Thursday, September 27, 2018

Uncovering the Truth

Today, the nation is standing by as we watch and listen to an ugly, painful, personal account of when privilege thinks it can do whatever it wants whenever it wants to whomever it wants.

I am, of course, talking about the testimony of Dr. Christine Blasey Ford as she recounts what happened to her many years ago when she was attending a party at a private high school in Washington, DC. Dr. Ford has stated that an inebriated 17-year-old white boy named Brett Kavanaugh attempted to rape her when she was a teenager. Kavanaugh is a nominee for a lifetime Supreme Court appointment. A lifetime appointment. A lifetime of making decisions that will affect the lives of all of us in this country, and especially the women of this country.

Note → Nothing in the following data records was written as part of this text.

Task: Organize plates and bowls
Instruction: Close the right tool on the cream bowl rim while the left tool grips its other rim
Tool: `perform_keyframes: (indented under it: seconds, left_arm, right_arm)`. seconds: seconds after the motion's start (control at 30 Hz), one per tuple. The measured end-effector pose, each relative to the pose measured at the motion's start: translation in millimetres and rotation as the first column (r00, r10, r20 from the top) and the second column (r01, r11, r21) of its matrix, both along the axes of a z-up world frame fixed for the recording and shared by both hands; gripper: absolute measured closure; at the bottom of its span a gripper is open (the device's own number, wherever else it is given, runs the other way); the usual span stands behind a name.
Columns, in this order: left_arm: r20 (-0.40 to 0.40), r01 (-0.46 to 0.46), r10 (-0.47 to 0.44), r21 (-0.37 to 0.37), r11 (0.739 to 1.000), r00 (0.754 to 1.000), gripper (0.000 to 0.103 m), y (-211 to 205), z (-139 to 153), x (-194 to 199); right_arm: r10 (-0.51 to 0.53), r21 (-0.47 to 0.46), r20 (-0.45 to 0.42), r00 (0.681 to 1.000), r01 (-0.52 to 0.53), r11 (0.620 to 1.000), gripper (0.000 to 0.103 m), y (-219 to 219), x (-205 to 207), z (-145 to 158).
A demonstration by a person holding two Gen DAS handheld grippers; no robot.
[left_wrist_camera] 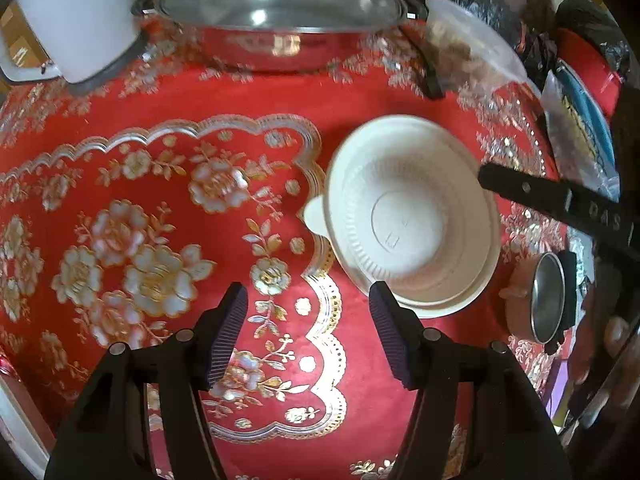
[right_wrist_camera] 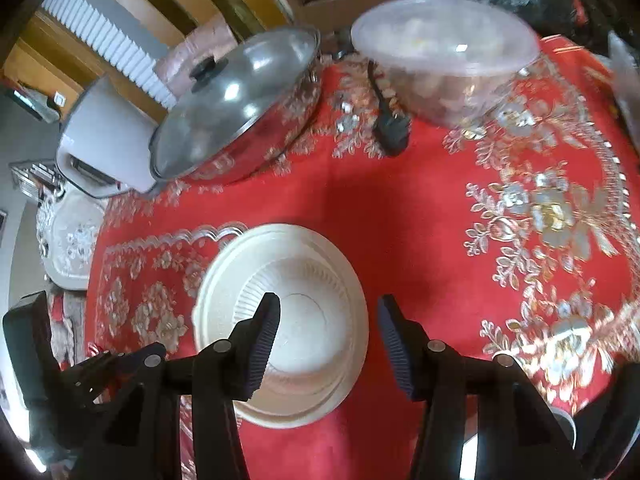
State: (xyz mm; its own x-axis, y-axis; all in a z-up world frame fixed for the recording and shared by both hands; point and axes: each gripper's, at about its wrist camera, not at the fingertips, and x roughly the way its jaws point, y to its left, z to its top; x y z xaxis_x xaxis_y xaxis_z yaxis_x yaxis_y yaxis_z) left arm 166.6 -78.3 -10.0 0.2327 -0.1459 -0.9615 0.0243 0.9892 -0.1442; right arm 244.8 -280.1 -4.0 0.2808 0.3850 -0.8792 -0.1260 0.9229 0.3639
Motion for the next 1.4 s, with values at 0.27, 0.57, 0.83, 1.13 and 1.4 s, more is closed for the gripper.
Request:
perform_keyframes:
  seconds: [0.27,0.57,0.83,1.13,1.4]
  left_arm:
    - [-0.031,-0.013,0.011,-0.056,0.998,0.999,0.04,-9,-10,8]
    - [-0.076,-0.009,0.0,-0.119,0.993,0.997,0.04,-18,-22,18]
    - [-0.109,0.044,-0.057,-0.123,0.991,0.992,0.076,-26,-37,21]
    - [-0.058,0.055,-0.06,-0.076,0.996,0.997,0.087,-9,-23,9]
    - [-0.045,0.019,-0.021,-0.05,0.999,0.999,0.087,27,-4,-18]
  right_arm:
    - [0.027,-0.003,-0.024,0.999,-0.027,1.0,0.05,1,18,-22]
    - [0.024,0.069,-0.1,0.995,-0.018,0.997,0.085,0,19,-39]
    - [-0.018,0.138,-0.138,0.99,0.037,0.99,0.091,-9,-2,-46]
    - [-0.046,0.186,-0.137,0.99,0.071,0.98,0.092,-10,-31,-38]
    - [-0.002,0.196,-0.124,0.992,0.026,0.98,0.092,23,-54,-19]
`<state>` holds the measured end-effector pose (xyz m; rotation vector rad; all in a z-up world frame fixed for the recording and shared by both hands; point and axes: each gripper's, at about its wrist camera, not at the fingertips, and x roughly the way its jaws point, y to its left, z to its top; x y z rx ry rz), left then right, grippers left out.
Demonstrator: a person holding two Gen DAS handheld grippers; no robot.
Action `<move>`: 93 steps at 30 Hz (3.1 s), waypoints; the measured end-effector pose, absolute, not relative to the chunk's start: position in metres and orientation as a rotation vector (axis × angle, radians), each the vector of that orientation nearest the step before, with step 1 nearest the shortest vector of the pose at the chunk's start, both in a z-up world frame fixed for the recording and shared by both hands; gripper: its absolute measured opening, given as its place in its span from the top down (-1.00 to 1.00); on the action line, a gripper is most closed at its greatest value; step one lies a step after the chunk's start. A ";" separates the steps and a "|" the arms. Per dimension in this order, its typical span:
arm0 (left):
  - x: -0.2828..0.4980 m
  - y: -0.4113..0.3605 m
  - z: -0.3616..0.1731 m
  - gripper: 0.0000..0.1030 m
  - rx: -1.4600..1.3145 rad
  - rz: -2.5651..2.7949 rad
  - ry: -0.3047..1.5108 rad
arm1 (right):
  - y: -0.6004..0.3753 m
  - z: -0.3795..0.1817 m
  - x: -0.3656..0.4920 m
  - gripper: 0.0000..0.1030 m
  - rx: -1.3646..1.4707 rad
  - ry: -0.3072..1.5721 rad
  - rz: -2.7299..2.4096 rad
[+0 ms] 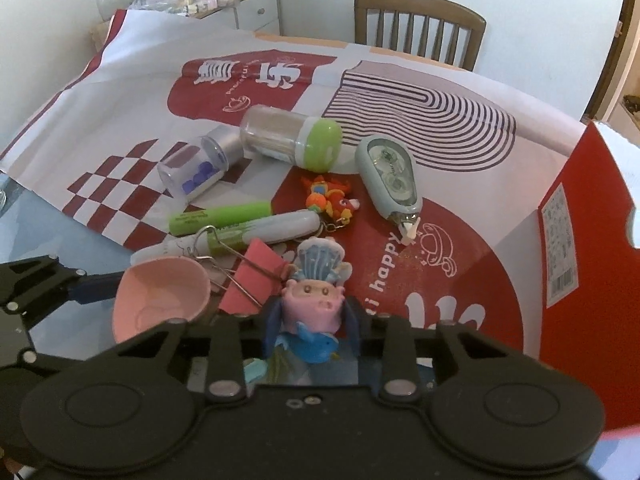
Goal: Organize rigid objects
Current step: 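Grasp the pink heart dish with the left tool while the right tool grasps the pig figurine, then carry the pink dish and pig figurine into the shoebox with both tools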
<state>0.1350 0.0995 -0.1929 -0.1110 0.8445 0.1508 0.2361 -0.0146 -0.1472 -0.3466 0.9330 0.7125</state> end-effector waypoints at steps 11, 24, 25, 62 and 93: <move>0.122 0.101 -0.179 -0.24 -0.162 0.174 0.831 | -0.041 -0.123 0.215 0.37 -0.286 0.890 0.723; 0.117 0.079 -0.123 -0.24 -0.187 0.143 0.768 | -0.087 -0.065 0.190 0.37 -0.217 0.775 0.744; 0.118 0.075 -0.118 -0.24 -0.183 0.136 0.763 | -0.092 -0.060 0.190 0.37 -0.212 0.764 0.743; 0.277 -0.137 -0.069 -0.24 0.049 -0.079 0.754 | -0.300 -0.038 0.308 0.37 -0.157 0.656 0.541; 0.398 -0.180 -0.159 -0.24 0.046 -0.094 1.190 | -0.288 -0.115 0.421 0.37 -0.394 0.954 0.599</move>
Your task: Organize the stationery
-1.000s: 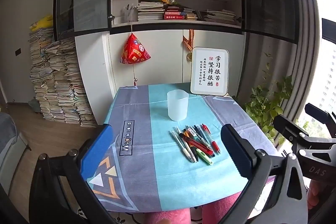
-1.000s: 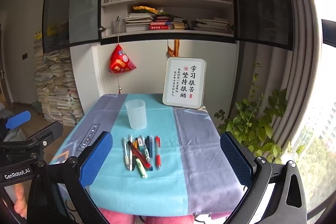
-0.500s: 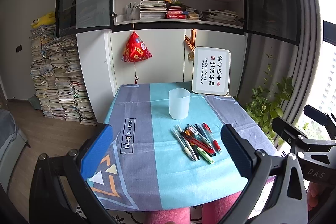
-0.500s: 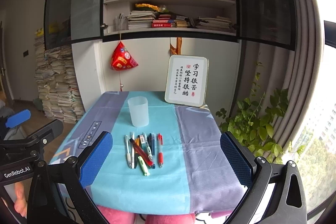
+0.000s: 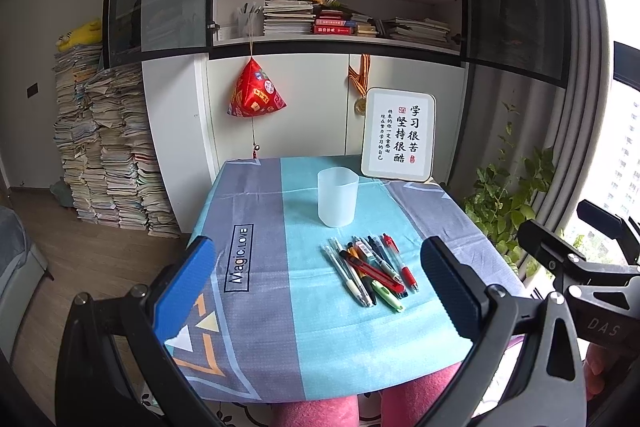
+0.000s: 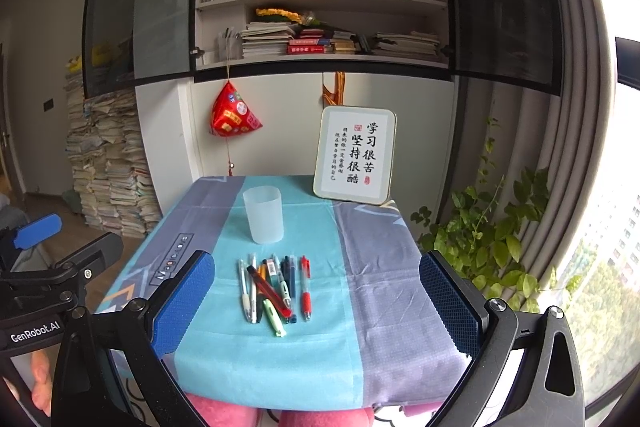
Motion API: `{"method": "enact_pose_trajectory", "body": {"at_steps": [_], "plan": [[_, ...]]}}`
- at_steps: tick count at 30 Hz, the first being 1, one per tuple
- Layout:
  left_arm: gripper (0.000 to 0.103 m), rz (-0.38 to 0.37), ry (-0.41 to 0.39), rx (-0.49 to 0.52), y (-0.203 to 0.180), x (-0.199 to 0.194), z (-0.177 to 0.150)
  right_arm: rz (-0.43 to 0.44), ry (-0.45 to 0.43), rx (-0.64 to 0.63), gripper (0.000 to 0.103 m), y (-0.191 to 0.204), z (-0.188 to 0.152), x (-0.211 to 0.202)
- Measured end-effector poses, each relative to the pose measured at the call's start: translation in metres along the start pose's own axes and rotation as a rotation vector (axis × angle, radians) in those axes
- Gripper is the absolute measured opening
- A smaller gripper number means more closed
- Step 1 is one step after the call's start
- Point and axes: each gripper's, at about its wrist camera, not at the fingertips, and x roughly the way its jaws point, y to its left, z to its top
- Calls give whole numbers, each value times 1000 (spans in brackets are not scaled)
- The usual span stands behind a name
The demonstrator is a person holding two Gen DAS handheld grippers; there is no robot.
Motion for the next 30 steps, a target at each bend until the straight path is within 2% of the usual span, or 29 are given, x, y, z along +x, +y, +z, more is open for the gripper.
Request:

Dr. Ford is not the only woman who has accused Kavanaugh of attempted or actual rape. Two others, Deborah Ramirez and Julie Swetnick, also say Kavanaugh attacked them during roughly the same period. The Republicans and the man who calls himself the President of the United States have refused to honor the request of the women to have the FBI investigate their stories. An odd decision if they want to clear the name of the man...their man...accused of these assaults. They also have refused to subpoena Kavanaugh's friend, Mark Judge, who was also present during the alleged assault of Dr. Ford at that prep school party. Judge apparently wrote a book, a fiction, in which one of the characters had a name remarkably similar to Kavanaugh was known as a drunkard who liked to put notches in his belt in his conquests of girls.

Instead, the Republicans have hired a female prosecutor with an expertise in sex crimes to be the primary interrogator of Dr. Ford.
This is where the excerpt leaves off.